# Aspen Bedding - YES OR NO?



## J0j2 (Dec 29, 2010)

New rat owner here, 

From a friend who's owned several rats, she told us to get aspen wood shavings for bedding. We are currently using it, just to be sure, is it a good type of wood for my rattie? ???


----------



## Zenia (Dec 3, 2010)

Yes, Aspen and other hard woods are safe for rats and other small animals. Just stay away from pine or cedar (and other soft woods) and make sure that the type you are using has little to no dust.


----------



## Alethea (Jul 14, 2010)

Agrees with Zenia, aspen is fine. They do sell bags at petstores that are virtually dust free and protect better against odor, so try those before anything. 

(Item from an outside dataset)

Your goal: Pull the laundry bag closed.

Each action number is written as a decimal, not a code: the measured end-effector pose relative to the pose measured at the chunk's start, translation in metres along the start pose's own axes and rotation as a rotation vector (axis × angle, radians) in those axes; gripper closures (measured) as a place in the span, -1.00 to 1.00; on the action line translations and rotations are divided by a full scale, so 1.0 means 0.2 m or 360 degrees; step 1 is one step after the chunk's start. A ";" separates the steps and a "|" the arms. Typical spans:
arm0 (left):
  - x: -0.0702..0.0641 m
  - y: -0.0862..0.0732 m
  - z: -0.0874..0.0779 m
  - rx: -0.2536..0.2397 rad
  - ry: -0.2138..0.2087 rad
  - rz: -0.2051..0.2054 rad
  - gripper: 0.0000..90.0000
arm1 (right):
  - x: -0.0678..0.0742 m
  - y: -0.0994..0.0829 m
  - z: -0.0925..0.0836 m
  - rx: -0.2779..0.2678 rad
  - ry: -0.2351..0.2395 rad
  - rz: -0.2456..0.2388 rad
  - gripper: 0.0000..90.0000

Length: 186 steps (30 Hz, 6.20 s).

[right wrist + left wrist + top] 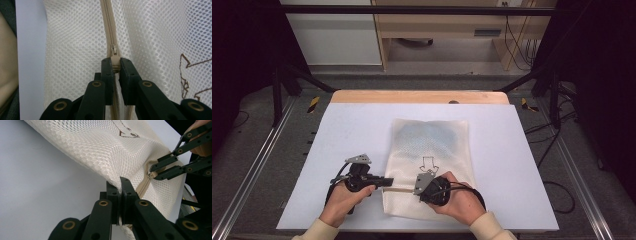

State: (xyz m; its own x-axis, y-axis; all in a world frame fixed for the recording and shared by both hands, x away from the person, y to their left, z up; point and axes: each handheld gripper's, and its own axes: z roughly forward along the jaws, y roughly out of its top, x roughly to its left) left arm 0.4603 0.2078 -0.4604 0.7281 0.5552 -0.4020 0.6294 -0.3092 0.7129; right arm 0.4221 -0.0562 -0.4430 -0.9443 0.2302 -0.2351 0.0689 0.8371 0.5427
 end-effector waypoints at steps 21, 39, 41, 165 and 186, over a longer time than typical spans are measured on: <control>-0.02 -0.01 0.02 -0.0032 -0.0014 0.0010 0.94 | -0.04 -0.10 -0.13 0.0075 -0.0014 0.0035 0.82; -0.03 -0.01 0.02 -0.0046 -0.0024 0.0027 0.94 | -0.08 -0.14 -0.18 0.0115 -0.0008 0.0027 0.82; -0.03 -0.01 0.02 -0.0049 -0.0024 0.0025 0.94 | -0.08 -0.15 -0.19 0.0121 -0.0016 0.0035 0.82; -0.04 -0.02 0.04 -0.0055 -0.0021 0.0033 0.94 | -0.13 -0.55 -0.46 0.0235 -0.0110 0.0241 0.82; -0.04 -0.02 0.04 -0.0054 -0.0024 0.0038 0.94 | -0.14 -0.59 -0.48 0.0242 -0.0111 0.0252 0.82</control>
State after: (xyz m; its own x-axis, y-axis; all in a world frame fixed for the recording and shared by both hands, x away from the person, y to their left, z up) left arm 0.4541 0.1980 -0.4652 0.7469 0.5361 -0.3934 0.6027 -0.2958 0.7411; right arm 0.4084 -0.2086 -0.4223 -0.8935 0.3943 -0.2148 0.2673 0.8516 0.4510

Cedar/Pine = NO NO NO. They have harmful dusts and chemicals in them, that when met with rat urine can turn into ammino, which is extremely bad for their respitory systems. 

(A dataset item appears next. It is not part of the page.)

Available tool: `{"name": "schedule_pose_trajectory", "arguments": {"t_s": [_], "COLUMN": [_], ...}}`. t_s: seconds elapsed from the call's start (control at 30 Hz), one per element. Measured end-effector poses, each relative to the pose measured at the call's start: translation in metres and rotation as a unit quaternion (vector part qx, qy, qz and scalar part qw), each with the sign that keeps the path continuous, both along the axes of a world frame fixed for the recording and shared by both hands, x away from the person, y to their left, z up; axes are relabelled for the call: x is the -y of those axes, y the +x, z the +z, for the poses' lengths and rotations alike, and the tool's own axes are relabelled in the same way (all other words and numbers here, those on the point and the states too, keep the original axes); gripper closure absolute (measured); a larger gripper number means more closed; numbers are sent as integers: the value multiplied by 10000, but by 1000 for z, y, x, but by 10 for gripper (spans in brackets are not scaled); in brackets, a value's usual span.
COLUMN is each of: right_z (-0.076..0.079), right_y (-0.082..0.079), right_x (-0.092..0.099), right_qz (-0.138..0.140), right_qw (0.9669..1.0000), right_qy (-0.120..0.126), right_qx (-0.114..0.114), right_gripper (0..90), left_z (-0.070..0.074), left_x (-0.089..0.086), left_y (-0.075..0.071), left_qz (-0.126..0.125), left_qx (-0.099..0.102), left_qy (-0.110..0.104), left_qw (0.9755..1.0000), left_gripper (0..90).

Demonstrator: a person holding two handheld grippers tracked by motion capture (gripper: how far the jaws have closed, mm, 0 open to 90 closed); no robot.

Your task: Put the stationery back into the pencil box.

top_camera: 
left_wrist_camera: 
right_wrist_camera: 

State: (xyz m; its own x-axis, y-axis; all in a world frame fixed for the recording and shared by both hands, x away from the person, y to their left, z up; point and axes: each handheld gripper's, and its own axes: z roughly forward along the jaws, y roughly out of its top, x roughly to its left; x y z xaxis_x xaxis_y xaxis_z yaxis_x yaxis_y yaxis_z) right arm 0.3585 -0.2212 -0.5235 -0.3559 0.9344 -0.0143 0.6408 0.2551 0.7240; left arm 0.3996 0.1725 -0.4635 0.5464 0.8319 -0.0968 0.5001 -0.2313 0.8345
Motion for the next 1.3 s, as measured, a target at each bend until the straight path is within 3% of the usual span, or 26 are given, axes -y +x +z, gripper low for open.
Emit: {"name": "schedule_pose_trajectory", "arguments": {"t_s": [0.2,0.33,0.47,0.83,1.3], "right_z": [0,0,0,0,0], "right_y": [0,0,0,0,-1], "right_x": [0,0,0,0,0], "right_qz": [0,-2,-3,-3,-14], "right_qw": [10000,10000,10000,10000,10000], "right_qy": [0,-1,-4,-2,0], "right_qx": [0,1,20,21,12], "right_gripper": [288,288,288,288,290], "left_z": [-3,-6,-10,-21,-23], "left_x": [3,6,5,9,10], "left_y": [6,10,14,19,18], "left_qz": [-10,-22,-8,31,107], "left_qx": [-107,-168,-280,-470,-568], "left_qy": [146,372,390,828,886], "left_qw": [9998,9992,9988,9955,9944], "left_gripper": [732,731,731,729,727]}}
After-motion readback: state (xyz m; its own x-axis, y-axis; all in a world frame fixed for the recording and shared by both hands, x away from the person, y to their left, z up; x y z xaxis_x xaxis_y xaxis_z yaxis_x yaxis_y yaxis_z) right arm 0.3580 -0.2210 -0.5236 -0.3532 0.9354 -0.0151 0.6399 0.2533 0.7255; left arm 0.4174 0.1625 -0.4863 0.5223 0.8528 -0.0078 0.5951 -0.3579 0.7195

I have done reading about hemp bedding and made a thread about it a while back, but I cannot find places around me that sell that. I saw how cheap it is online, just a lot places over seas that do not ship to my us location. But that is one of the safest beddings to use in my opinion :3


----------



## chi-moo (Jan 10, 2011)

Aspen is fine/ok to use. I personally use carefresh, I like it better since it doesn't get caught in the carpet like aspen can. And it's easier to clean from the cage but more expensive than aspen.


----------



## OneEyedWonder2011 (Jan 16, 2011)

I was using carefresh. I liked it until i found eco bedding. Its made from dust and allergen free recycled paper. It kinds looks like coregated cardboard. I like it better because it doesnt get smushed down like carefresh does. and my ratties love to burrow in it. I sprinkle unsalted sunflower seeds in it and they go nuts hunting for them.


----------



## sonoma (May 26, 2007)

OneEyedWonder2011 said:


> I was using carefresh. I liked it until i found eco bedding. Its made from dust and allergen free recycled paper. It kinds looks like coregated cardboard. I like it better because it doesnt get smushed down like carefresh does. and my ratties love to burrow in it. I sprinkle unsalted sunflower seeds in it and they go nuts hunting for them.

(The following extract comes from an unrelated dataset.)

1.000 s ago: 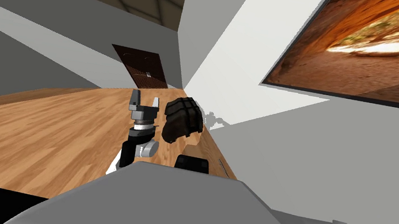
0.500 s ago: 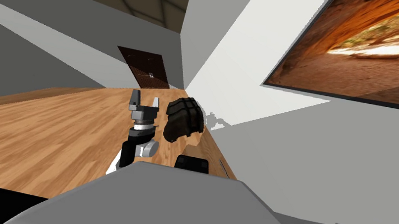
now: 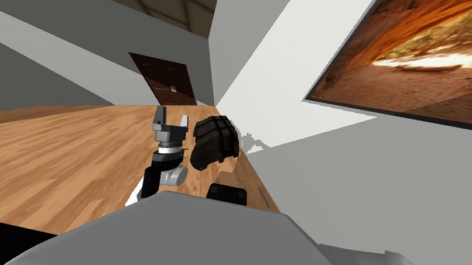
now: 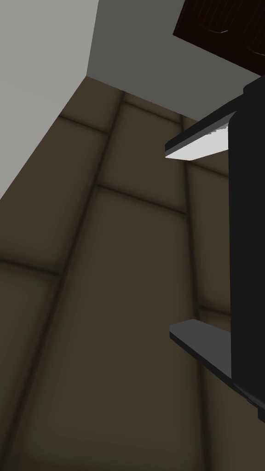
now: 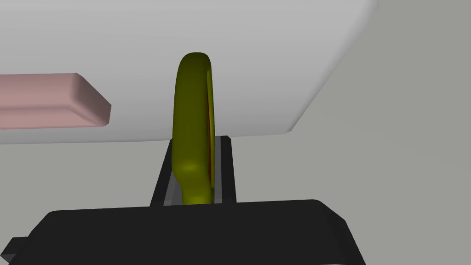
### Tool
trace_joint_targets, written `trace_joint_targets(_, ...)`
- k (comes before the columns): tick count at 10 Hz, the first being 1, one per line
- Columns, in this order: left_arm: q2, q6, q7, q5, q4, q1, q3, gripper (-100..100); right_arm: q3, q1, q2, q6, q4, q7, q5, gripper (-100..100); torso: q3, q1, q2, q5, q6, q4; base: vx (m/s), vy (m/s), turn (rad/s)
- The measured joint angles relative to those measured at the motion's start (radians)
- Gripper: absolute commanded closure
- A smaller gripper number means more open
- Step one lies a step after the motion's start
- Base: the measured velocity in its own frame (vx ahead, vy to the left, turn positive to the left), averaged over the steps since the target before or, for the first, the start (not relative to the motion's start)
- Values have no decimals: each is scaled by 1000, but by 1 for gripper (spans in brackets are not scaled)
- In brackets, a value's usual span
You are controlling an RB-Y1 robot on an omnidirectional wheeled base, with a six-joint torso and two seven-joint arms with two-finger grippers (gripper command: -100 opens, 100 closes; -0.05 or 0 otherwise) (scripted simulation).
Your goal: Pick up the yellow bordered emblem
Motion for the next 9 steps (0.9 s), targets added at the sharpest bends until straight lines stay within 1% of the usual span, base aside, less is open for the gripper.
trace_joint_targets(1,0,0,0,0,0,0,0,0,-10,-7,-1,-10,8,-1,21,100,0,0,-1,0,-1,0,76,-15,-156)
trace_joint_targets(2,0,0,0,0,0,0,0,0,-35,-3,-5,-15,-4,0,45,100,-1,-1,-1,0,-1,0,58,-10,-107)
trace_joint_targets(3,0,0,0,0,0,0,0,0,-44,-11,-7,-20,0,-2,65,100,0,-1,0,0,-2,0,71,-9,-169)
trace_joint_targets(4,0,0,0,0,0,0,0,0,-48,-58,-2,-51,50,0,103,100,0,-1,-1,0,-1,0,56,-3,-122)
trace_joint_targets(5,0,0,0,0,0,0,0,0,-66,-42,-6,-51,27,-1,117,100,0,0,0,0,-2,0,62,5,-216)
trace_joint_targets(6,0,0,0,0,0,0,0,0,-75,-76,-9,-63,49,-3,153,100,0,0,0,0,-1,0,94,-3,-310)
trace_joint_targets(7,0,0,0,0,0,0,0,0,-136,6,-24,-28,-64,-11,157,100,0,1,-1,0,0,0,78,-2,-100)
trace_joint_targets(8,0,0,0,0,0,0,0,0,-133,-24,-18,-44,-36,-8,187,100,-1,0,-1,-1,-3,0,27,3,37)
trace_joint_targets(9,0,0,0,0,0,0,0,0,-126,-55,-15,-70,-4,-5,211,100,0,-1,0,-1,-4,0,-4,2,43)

That Eco Bedding looks interesting! Might have to try it out! 

I used aspen for a while, but it didn't absorb anything or control odors, so I had to change it so often it was cheaper to go back to Carefresh.


----------



## OneEyedWonder2011 (Jan 16, 2011)

Eco bedding is a little cheaper than carefresh. I like that about it too lol.


----------



## karinulph (Jul 19, 2010)

I love aspen! I just recently started using it in the bottom of my Martins


----------



## lilspaz68 (Feb 24, 2007)

aspen is fine (I use it), but just remember that like any wood or paper-based beddings it can have stowaways (lice/mites) so its best to freeze it for 48 hours before use to kill these parasites before they infest your rat  Prevention is key here


----------



## xchrissygx (Jan 31, 2011)

i just read thru the posts 
a worker at pets at home said to me that they wouldnt reccomend it for rats even if its low dust cus its still got dust in them and rats have sensitive lungs and that but i dunno if that was aspen lol 

tbh i dont know what it is 

this post seems pretty pointless now but oh well : : lol


----------



## chi-moo (Jan 10, 2011)

I might look into this eco bedding! thanks =]


----------